Peraturan Kepala BP2MI inilah yang tidak dapat dijalankan disetiap Negara Penempatan, kecuali Arab Saudi dan Malaysia yang memang sejak sebelum ada Peraturan Kepala BP2MI No.9 Tahun 2020 sudah menerapkan Zero Cost, dan Kepala BP2MI telah Sesumbar dan Bersumpah saat Lounching Peraturan Kepala BP2MI No.9 Tahun 2020 akan Mundur dari Jabatannya apabila Peraturan Kepala BP2MI No.9 Tahun 2020 ini tidak dapat berjalan sebagaimana Mestinya, terang Amri.

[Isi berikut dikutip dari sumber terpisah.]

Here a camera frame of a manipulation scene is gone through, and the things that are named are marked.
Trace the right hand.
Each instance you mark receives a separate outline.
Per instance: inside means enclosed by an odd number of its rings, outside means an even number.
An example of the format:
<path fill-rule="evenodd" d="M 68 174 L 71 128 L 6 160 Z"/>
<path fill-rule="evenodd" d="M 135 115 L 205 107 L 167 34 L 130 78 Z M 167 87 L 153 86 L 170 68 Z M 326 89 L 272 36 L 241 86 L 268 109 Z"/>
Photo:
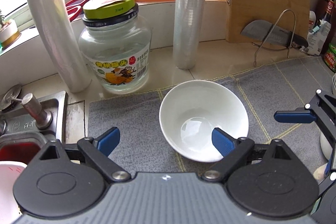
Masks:
<path fill-rule="evenodd" d="M 326 167 L 327 167 L 327 163 L 318 167 L 314 171 L 313 176 L 317 180 L 318 183 L 322 182 L 326 178 L 326 174 L 325 174 Z"/>

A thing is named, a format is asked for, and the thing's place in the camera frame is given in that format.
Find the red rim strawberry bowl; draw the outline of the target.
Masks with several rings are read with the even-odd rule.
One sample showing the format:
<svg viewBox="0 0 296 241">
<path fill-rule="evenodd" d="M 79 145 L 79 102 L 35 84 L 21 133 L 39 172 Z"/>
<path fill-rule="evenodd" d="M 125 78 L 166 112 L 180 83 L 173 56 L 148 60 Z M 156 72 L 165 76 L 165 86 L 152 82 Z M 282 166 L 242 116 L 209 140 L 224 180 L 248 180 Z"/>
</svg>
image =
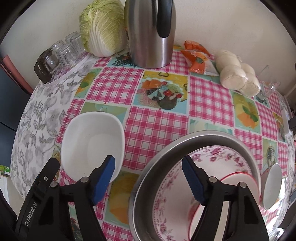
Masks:
<svg viewBox="0 0 296 241">
<path fill-rule="evenodd" d="M 189 226 L 190 240 L 268 240 L 253 176 L 236 172 L 218 180 L 195 168 L 185 177 L 199 202 Z"/>
</svg>

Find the pale blue bowl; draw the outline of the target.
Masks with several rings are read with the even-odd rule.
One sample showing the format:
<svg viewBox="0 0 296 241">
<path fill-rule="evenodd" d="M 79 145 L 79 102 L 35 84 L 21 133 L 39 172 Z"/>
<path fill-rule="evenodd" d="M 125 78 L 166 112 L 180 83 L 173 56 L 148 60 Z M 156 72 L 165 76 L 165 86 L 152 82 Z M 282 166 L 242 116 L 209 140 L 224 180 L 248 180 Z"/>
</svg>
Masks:
<svg viewBox="0 0 296 241">
<path fill-rule="evenodd" d="M 264 209 L 276 203 L 281 189 L 282 170 L 278 163 L 268 167 L 261 175 L 261 201 Z"/>
</svg>

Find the small white square bowl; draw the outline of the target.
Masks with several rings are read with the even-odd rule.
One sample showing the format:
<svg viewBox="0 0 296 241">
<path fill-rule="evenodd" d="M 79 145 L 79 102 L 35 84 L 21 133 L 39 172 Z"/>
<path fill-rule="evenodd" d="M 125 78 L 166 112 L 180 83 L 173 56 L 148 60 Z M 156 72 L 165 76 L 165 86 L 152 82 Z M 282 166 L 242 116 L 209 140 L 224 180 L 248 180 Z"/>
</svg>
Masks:
<svg viewBox="0 0 296 241">
<path fill-rule="evenodd" d="M 118 176 L 125 152 L 125 134 L 120 120 L 110 113 L 88 112 L 68 124 L 61 147 L 61 163 L 74 181 L 89 176 L 106 156 L 115 158 L 111 182 Z"/>
</svg>

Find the stainless steel round pan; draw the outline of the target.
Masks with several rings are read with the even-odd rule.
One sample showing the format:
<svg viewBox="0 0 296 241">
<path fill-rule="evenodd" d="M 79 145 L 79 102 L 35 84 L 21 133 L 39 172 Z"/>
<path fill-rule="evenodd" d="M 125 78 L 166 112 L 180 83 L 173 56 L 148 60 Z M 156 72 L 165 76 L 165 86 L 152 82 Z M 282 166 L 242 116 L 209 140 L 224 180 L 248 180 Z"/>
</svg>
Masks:
<svg viewBox="0 0 296 241">
<path fill-rule="evenodd" d="M 157 153 L 145 166 L 129 198 L 128 221 L 134 240 L 160 240 L 152 224 L 152 204 L 161 181 L 185 155 L 203 147 L 219 145 L 236 150 L 247 161 L 261 189 L 260 170 L 253 154 L 231 134 L 205 130 L 185 135 Z"/>
</svg>

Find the floral round plate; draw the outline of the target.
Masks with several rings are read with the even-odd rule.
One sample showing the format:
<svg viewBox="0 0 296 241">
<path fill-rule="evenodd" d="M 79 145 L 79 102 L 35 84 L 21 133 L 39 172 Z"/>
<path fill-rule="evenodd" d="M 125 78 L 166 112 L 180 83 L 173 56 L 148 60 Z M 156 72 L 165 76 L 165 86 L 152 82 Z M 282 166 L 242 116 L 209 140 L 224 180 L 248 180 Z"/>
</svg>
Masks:
<svg viewBox="0 0 296 241">
<path fill-rule="evenodd" d="M 245 182 L 255 201 L 259 202 L 259 187 L 250 166 L 234 149 L 208 146 L 192 152 L 190 157 L 208 176 L 223 183 Z M 189 240 L 203 209 L 192 194 L 182 163 L 177 162 L 163 179 L 154 199 L 152 220 L 160 240 Z"/>
</svg>

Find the checkered pink tablecloth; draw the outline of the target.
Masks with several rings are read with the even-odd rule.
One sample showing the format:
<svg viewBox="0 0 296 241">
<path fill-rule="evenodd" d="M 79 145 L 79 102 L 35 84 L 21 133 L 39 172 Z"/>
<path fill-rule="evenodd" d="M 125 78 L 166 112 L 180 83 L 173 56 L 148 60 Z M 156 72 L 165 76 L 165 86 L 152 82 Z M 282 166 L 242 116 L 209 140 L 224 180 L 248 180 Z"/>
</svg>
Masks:
<svg viewBox="0 0 296 241">
<path fill-rule="evenodd" d="M 284 137 L 283 96 L 266 101 L 241 97 L 220 85 L 219 78 L 190 73 L 179 46 L 166 67 L 145 70 L 127 53 L 86 56 L 83 63 L 55 81 L 39 83 L 21 117 L 12 150 L 11 179 L 22 197 L 50 157 L 60 158 L 69 122 L 88 111 L 115 115 L 125 130 L 123 171 L 111 185 L 96 216 L 109 240 L 132 240 L 128 199 L 137 173 L 166 145 L 197 130 L 221 130 L 239 138 L 264 171 L 271 159 L 280 164 L 279 201 L 262 209 L 269 231 L 283 221 L 293 181 L 291 139 Z"/>
</svg>

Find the white power strip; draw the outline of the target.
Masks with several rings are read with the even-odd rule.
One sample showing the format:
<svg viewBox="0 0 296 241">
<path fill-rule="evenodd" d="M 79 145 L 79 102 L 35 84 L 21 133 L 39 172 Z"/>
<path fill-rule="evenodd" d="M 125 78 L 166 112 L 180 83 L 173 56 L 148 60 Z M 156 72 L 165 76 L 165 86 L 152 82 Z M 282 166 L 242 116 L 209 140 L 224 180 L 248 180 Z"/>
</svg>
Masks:
<svg viewBox="0 0 296 241">
<path fill-rule="evenodd" d="M 288 114 L 288 111 L 283 108 L 281 110 L 281 116 L 282 116 L 282 119 L 283 119 L 283 128 L 284 128 L 284 133 L 285 133 L 285 136 L 291 136 L 292 135 L 292 131 L 290 130 L 290 127 L 289 127 L 289 124 L 288 124 L 288 121 L 290 119 L 289 117 L 289 114 Z"/>
</svg>

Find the glass mug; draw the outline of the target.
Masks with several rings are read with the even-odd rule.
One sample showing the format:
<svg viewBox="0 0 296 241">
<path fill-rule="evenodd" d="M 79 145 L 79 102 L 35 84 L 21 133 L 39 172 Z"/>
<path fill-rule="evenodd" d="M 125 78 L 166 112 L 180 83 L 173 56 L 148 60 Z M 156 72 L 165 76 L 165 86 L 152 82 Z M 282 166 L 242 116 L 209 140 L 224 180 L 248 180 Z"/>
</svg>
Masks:
<svg viewBox="0 0 296 241">
<path fill-rule="evenodd" d="M 267 100 L 280 86 L 280 82 L 277 81 L 274 75 L 271 73 L 269 65 L 266 65 L 264 69 L 259 73 L 258 80 L 261 86 L 260 92 L 256 97 L 262 101 Z"/>
</svg>

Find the tray of drinking glasses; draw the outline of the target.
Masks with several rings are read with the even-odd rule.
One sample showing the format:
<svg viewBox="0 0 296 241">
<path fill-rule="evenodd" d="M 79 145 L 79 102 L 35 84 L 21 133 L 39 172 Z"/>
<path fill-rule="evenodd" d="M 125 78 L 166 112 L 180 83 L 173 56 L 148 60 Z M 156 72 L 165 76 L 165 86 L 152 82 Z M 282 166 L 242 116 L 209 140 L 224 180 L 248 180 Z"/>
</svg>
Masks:
<svg viewBox="0 0 296 241">
<path fill-rule="evenodd" d="M 65 42 L 60 40 L 53 44 L 52 50 L 58 58 L 59 64 L 51 73 L 51 82 L 84 63 L 90 57 L 82 43 L 81 34 L 76 31 L 66 36 Z"/>
</svg>

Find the bag of steamed buns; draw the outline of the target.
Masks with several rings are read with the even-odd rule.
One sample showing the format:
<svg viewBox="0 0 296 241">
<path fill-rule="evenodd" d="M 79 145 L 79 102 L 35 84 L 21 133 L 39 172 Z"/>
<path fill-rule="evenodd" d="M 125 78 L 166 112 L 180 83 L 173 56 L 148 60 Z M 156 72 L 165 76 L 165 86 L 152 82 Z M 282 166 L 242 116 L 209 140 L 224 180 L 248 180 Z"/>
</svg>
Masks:
<svg viewBox="0 0 296 241">
<path fill-rule="evenodd" d="M 254 97 L 260 92 L 261 85 L 254 69 L 242 63 L 236 54 L 228 50 L 218 50 L 215 64 L 224 88 L 239 91 L 247 97 Z"/>
</svg>

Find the orange snack packet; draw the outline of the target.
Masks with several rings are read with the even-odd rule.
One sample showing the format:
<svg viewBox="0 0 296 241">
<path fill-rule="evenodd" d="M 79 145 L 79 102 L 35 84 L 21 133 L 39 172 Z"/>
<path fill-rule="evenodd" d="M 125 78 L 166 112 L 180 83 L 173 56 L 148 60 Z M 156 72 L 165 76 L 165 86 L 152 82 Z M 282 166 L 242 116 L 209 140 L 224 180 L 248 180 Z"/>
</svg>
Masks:
<svg viewBox="0 0 296 241">
<path fill-rule="evenodd" d="M 219 75 L 211 59 L 211 54 L 198 42 L 186 40 L 181 53 L 187 62 L 190 72 L 210 76 Z"/>
</svg>

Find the napa cabbage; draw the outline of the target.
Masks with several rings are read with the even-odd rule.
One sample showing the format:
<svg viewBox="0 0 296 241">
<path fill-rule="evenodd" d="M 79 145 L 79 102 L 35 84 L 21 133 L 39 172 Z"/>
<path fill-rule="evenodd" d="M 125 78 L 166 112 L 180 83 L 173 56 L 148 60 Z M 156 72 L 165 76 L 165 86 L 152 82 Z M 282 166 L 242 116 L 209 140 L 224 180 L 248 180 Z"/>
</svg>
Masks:
<svg viewBox="0 0 296 241">
<path fill-rule="evenodd" d="M 80 14 L 79 24 L 84 48 L 96 57 L 109 57 L 127 47 L 120 1 L 93 1 Z"/>
</svg>

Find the stainless steel thermos jug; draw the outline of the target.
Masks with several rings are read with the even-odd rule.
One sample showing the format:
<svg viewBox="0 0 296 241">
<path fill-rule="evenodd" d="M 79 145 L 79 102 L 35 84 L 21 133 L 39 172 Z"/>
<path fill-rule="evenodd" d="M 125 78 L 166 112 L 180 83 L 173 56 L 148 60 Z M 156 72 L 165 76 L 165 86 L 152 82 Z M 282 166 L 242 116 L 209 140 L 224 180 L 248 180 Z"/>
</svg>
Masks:
<svg viewBox="0 0 296 241">
<path fill-rule="evenodd" d="M 176 30 L 174 1 L 126 1 L 124 20 L 134 65 L 157 69 L 170 64 Z"/>
</svg>

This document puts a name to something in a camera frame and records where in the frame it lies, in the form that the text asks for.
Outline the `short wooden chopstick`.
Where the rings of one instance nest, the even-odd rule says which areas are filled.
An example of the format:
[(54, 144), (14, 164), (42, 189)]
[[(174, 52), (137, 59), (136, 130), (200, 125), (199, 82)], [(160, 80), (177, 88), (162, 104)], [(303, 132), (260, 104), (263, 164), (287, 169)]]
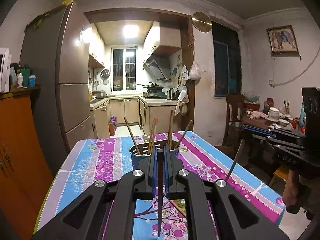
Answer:
[(131, 130), (131, 128), (130, 128), (129, 122), (127, 121), (127, 118), (126, 118), (125, 116), (124, 116), (124, 121), (125, 121), (125, 124), (126, 124), (126, 126), (127, 126), (128, 131), (129, 131), (130, 137), (131, 137), (131, 139), (132, 139), (132, 141), (133, 141), (133, 143), (134, 143), (134, 146), (135, 146), (135, 148), (136, 148), (137, 155), (141, 155), (140, 150), (139, 150), (139, 148), (138, 148), (138, 145), (137, 145), (137, 143), (136, 143), (136, 141), (135, 141), (135, 137), (134, 137), (134, 135), (133, 135), (133, 133), (132, 133), (132, 130)]

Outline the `wooden chair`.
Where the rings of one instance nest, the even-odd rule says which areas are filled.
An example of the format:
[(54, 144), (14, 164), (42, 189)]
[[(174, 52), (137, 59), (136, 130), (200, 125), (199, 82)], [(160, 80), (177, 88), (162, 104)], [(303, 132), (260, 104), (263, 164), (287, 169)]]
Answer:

Nach.. sekarang terbukti tidak dapat berjalan sebagaimana mestinya tetapi Gengsi dia mau mundur atau menjilat ludahnya sendiri? ujar Amri sambil berseloroh..
Terpaksa demi gengsi dikaburkan kesalahan Peraturan Kepala BP2MI No.9 Tahun 2020 ini dengan turunan Kepka-Kepka BP2MI yang mengecualikan Peraturan Kepala BP2MI No.9 Tahun 2020 dan Bertentangan dengan Undang-undang No.18 Tahun 2017 yang membebankan biaya Penempatan Kepada Pekerja Migran Indonesia seperti Kepka BP2MI No.328 Tahun 2022 yang puntang-panting dicabut dan digantikan dengan Kepka BP2MI No.50 Tahun 2023 dan Kepka BP2MI No.786 Tahun 2022 untuk ABK Kapal dan Nelayan, karena takut ketahuan boroknya dalam Persidangan, ungkap Amri.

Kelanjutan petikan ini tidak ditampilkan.